WHAT YOU HAVE TO DO
A precise repetition of every line below is the required answer.

INFORMATION PROVIDED

=====

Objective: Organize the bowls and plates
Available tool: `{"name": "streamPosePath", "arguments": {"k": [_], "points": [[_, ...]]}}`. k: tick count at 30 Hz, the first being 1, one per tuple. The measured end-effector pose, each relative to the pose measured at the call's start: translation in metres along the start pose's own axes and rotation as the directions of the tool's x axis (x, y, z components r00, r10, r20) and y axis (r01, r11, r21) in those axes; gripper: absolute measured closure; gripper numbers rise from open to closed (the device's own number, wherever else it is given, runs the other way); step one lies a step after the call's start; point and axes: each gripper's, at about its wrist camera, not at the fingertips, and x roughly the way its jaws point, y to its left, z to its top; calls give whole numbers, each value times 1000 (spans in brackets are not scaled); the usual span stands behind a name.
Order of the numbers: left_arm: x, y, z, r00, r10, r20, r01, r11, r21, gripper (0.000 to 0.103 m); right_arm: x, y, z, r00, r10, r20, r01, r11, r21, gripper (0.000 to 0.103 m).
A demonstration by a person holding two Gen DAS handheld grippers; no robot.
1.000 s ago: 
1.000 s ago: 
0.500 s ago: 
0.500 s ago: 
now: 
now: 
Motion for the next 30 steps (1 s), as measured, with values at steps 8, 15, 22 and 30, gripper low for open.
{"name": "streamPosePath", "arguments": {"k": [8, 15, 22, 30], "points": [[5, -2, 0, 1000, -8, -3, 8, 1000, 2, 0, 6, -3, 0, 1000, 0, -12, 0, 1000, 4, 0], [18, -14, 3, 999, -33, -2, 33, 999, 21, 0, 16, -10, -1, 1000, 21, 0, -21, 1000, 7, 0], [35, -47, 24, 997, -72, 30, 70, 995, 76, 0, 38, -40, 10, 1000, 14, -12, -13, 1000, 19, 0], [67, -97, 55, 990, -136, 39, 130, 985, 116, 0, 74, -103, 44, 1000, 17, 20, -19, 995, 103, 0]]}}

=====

OUTPUT FOR THIS TASK
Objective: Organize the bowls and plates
Available tool: `{"name": "streamPosePath", "arguments": {"k": [_], "points": [[_, ...]]}}`. k: tick count at 30 Hz, the first being 1, one per tuple. The measured end-effector pose, each relative to the pose measured at the call's start: translation in metres along the start pose's own axes and rotation as the directions of the tool's x axis (x, y, z components r00, r10, r20) and y axis (r01, r11, r21) in those axes; gripper: absolute measured closure; gripper numbers rise from open to closed (the device's own number, wherever else it is given, runs the other way); step one lies a step after the call's start; point and axes: each gripper's, at about its wrist camera, not at the fingertips, and x roughly the way its jaws point, y to its left, z to its top; calls give whole numbers, each value times 1000 (spans in brackets are not scaled); the usual span stands behind a name.
Order of the numbers: left_arm: x, y, z, r00, r10, r20, r01, r11, r21, gripper (0.000 to 0.103 m); right_arm: x, y, z, r00, r10, r20, r01, r11, r21, gripper (0.000 to 0.103 m).
A demonstration by a person holding two Gen DAS handheld grippers; no robot.
1.000 s ago: 
1.000 s ago: 
0.500 s ago: 
0.500 s ago: 
now: 
now: 
Motion for the next 30 steps (1 s), as measured, with values at steps 8, 15, 22 and 30, gripper low for open.
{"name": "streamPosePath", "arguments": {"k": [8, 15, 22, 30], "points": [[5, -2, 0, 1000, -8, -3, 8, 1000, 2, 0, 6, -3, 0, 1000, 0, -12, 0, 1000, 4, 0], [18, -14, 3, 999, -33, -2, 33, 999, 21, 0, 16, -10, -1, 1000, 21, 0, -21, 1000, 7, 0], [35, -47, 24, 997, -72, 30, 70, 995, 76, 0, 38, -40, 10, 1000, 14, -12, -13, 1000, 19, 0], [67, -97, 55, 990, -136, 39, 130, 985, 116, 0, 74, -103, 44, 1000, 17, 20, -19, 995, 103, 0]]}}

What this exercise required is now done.